The Radio Trailblazers gathered at Toronto’s Rosewater Room on Tuesday night, in conjunction with Canadian Music Week.
The volunteer organization celebrates and supports women in radio through education, inspiration, and mentorship and annually hands out the Rosalie Award to a woman who has blazed trails in radio. The Rosalie is named for legendary CKLW Windsor music director Rosalie Trombley, whose success and influence as a radio tastemaker inspired the award.
This year’s honouree is Carmela Laurignano, vice-president and Radio Group Manager at Evanov Radio Group.
Laurignano, who helped grow Evanov from just one to 19 stations, told Broadcast Dialogue it’s nice to receive recognition.
“It’s a reflection of the fact that the company has allowed me to pursue this path and opened the gates so I could achieve this. It means validation from my peers and that’s important,” said Laurignano.
Laurignano said she never felt being a woman in the male-dominated world of broadcasting was an impediment, but more of “a circumstance.”
“I could not take the same approach as a man most of the time, so there was some sort of accommodation along the way, but the goals were just the same. How you get to it? You travel the road you’re given. It may take you a bit longer to get there, but it’s that perseverance of just doing it. If you have something you want to achieve, you’ll figure out the shortest way to get there,” said Laurignano.
Laurignano, who began her career at CHIN Radio Toronto as a sales assistant and later became the first woman to hold a vice-president position with a Canadian ethnic broadcaster, says while it’s a different landscape for women entering radio now, the industry still isn’t where it needs to be.
“There’s more equity and equality across the board, but more and more businesses are recognizing that hiring women is good for business…those who are moving in that direction are realizing the benefit.”
She also spoke of the importance of work-life balance.
“I have maintained a personal life.

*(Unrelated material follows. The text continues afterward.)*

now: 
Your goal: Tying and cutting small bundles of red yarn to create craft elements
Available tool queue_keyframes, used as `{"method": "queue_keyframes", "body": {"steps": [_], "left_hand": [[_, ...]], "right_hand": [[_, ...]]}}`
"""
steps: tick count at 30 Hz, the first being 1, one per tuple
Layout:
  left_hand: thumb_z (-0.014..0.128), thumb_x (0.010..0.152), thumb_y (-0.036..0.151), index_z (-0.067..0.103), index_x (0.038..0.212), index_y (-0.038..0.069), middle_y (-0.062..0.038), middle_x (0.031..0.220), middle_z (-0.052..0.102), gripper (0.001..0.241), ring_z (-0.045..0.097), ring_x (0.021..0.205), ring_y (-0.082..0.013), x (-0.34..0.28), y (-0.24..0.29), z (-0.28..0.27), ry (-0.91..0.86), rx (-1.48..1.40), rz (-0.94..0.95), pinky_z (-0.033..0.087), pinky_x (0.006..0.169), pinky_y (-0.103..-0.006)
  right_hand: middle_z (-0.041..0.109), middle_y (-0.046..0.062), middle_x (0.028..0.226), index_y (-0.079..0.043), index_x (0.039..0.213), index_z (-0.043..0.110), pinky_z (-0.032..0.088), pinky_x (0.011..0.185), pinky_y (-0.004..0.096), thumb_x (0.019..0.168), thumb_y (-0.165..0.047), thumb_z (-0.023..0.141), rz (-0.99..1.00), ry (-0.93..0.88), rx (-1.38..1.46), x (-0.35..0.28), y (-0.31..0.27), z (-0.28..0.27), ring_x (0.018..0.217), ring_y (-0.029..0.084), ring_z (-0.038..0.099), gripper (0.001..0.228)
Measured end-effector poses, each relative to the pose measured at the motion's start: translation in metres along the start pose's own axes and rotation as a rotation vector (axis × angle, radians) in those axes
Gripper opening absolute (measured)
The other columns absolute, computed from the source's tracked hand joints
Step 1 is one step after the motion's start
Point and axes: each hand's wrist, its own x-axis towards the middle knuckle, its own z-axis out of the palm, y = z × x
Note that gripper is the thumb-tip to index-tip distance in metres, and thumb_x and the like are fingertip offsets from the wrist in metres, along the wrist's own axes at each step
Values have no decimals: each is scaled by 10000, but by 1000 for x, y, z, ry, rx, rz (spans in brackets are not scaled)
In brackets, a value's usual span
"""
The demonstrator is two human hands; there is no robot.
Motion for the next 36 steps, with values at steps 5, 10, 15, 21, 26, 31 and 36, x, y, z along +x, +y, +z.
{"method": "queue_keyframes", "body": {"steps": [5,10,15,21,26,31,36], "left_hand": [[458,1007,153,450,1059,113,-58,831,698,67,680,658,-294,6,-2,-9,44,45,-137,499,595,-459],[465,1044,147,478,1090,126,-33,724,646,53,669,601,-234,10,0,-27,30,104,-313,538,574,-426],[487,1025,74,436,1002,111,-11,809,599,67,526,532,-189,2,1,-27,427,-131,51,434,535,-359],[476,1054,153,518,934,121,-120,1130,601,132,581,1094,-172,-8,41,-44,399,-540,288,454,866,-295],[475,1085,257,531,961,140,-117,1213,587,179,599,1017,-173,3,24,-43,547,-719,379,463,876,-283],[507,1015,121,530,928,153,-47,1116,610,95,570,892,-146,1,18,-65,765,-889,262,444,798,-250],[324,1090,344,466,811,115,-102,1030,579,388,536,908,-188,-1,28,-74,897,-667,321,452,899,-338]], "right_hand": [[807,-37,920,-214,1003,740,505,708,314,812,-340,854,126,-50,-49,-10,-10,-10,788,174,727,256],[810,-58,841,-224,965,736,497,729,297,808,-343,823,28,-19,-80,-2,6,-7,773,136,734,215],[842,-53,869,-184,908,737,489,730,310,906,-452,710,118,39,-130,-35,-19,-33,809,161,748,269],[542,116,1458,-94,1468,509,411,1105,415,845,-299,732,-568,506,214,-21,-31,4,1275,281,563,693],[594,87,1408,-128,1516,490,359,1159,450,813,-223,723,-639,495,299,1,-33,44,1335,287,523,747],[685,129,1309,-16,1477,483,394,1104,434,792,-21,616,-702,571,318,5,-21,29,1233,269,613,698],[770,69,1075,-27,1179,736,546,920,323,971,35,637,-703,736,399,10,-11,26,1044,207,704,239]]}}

It was a conscious effort. I recognized that you have to have the balance – if you don’t enjoy what you do, your chances of success are not as great. If you’re so focused on the success, you get lost in the potholes instead of having that long range view,” said Laurignano.
Also recognized Tuesday night was Humber College student Heather Williams, who received the Renee Roth Memorial Award.
Williams is just embarking on her career to work in promotions at Rogers’ Fort McMurray stations.
In a time of change in the industry, Williams said she’s going in with her eyes wide open.
“Yes, it is daunting in the sense that there is a shift to online, podcasting…all of these things, but I feel that because of the advantage of my youth, I’ll be able to be shaped into this new version of the industry without preconceptions of what radio has been,” said Williams.
Williams said she was honoured to win a scholarship bearing the late Renee Roth’s name. Roth’s 20-year career in radio sales started at Q107 and Talk 640. She later became General Sales Manager at Corus Radio Toronto in 1998.
“She was a hard-working individual and it’s nice to know that there are people out there that see her in me and that’s such a huge honour,” said Williams.